If you’re clever or lucky, you can spot how to factor the equation into a product of linear terms. That’s not likely outside of artificially-constructed exercises and exam questions. If the general equation does in fact represent a pair of lines, they are the common asymptotes of the family of hyperbolas obtained by varying $f$ in the equation. Indeed, the asymptotes can be considered the degenerate member of this one-parameter family. Several methods to find these asymptotes can be found in the answers to this related question and others. In Perspectives on Projective Geometry, Richter-Gebert gives an algorithm for “splitting” a degenerate conic, which I’ll reproduce briefly here.
First, it might be good to verify that the equation does in fact represent a pair of lines. Writing the equation in matrix form as $$\mathbf x^TQ\mathbf x = \begin{bmatrix}x&y&1\end{bmatrix} \begin{bmatrix}a&h&g\\h&b&f\\g&f&c\end{bmatrix} \begin{bmatrix}x\\y\\1\end{bmatrix} = 0,$$ examine $S = \det Q \text{ and } \Delta = \det\begin{bmatrix}a&h\\h&b\end{bmatrix} = ab-h^2$: if $\Delta\lt0$, the equation represents a hyperbola, and if $S=0$, it is degenerate—a pair of lines. The matrix $Q$ is then, up to an irrelevant constant factor, a rank-two matrix of the form $lm^T+ml^T$, where $l$ and $m$ are homogeneous coordinate vectors that represent the two lines. The algorithm finds a skew-symmetric matrix $M$ such that $Q+M$ is a rank-one matrix of the form $ml^T$, from which both lines can be read directly.

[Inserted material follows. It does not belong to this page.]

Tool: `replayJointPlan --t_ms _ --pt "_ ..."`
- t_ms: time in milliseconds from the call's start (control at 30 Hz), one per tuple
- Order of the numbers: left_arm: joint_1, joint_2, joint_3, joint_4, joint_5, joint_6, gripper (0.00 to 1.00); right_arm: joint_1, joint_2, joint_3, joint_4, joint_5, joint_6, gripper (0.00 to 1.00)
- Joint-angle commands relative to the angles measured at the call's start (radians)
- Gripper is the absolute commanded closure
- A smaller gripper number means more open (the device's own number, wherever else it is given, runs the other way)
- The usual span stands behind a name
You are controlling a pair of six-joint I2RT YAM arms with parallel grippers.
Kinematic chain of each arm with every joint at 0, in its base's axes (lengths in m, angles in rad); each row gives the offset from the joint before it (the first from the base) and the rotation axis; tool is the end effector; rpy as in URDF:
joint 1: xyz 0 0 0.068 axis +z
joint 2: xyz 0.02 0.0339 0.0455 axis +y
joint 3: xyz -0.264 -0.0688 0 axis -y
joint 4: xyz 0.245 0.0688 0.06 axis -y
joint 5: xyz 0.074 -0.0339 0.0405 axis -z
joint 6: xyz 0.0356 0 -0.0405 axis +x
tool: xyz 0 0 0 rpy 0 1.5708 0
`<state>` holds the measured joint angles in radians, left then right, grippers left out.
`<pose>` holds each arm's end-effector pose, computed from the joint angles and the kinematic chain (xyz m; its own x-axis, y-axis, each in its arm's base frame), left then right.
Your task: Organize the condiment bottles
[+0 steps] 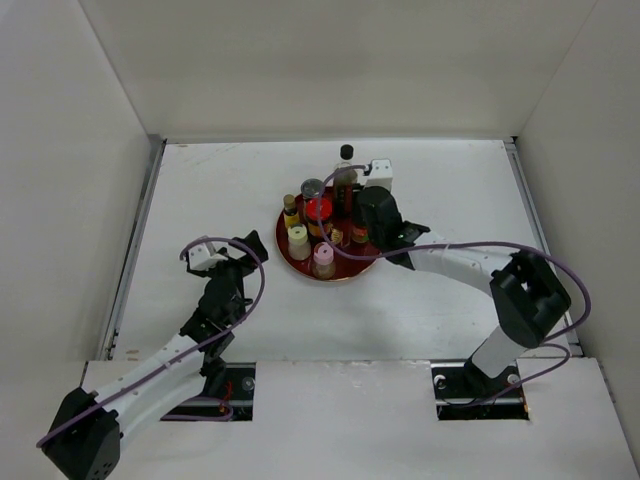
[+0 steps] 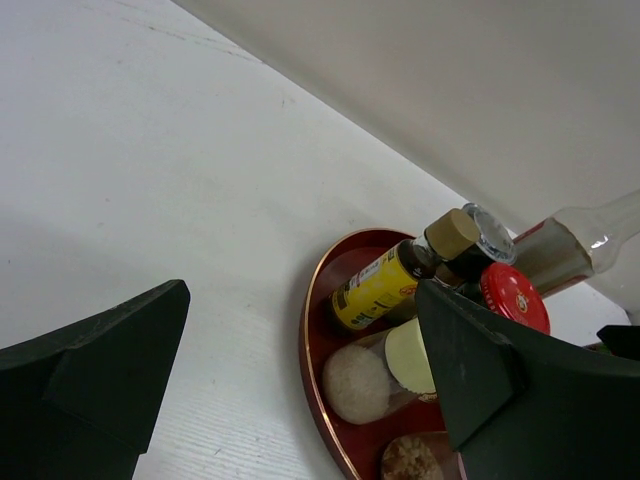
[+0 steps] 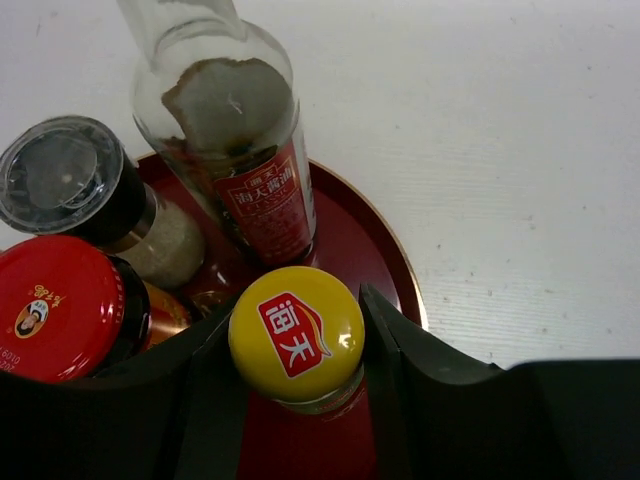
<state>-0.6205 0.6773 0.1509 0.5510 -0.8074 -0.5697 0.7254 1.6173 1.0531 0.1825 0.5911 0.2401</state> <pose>0.1409 -0.0691 0.2102 0.1170 -0.5420 -0.8322 -0.1455 0.8196 -0.5542 0.2881 0.2290 0.2583 -0.3097 -0.0107 -0.9508 -0.0929 0.9955 0.0191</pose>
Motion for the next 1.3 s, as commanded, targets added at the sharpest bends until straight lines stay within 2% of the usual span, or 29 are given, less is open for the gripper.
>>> replayJointPlan --t_ms 0,100,233,433,467,500,633,800,1000,1167,1267 --pt "0.0 -0.007 -0.001 0.03 0.002 -0.013 0.0 0.019 0.001 0.068 0.196 0.026 0.013 0.75" --pt "0.003 0.005 -0.001 0.032 0.002 -0.015 0.0 0.032 0.019 0.047 0.199 0.027 0.013 0.71" --pt "-0.005 0.016 0.006 0.032 0.002 -0.016 0.0 0.048 0.035 0.013 0.213 0.036 0.015 0.6" --pt "-0.003 0.034 0.012 0.033 0.002 -0.022 0.0 0.059 -0.01 -0.007 0.21 0.055 0.016 0.22" --pt "-0.003 0.041 0.015 0.033 0.002 -0.024 0.0 0.059 -0.025 -0.007 0.204 0.055 0.016 0.14" --pt "-0.005 0.044 0.018 0.033 0.002 -0.025 0.0 0.059 -0.045 -0.008 0.203 0.056 0.015 0.0" --pt "-0.017 0.041 0.021 0.036 0.002 -0.038 0.0 0.059 -0.175 -0.05 0.192 0.064 0.011 0.0" --pt "-0.009 0.054 0.048 0.009 0.046 -0.032 0.0 0.023 -0.406 -0.212 0.189 0.098 0.073 0.0" --pt "0.037 0.091 0.081 -0.089 -0.025 -0.087 0.0 -0.059 -0.652 -0.526 0.17 0.2 0.339 0.0" --pt "0.112 0.14 0.147 -0.319 -0.006 -0.188 0.0 -0.154 -0.72 -0.699 0.132 0.147 0.56 0.0" --pt "0.169 0.168 0.173 -0.405 0.068 -0.209 0.0 -0.207 -0.7 -0.726 0.127 0.087 0.591 0.0"
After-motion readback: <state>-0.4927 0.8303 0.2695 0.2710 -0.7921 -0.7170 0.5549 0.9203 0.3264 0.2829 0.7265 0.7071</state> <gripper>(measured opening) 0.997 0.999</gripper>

It turns out that if $p$ is the intersection point of the lines and $\mathcal M_p$ its skew-symmetric “cross-product” matrix, then there is some real $\alpha$ for which the matrix $Q+\alpha\mathcal M_p$ has rank one. The intersection point $p$ is the center of the conic, which can be found using any of several standard methods. Once you have this point, form the matrix $Q+\alpha\mathcal M_p$ and find an $\alpha$ for which all of the $2\times2$ minors vanish. This will involve solving a straightforward quadratic equation in $\alpha$.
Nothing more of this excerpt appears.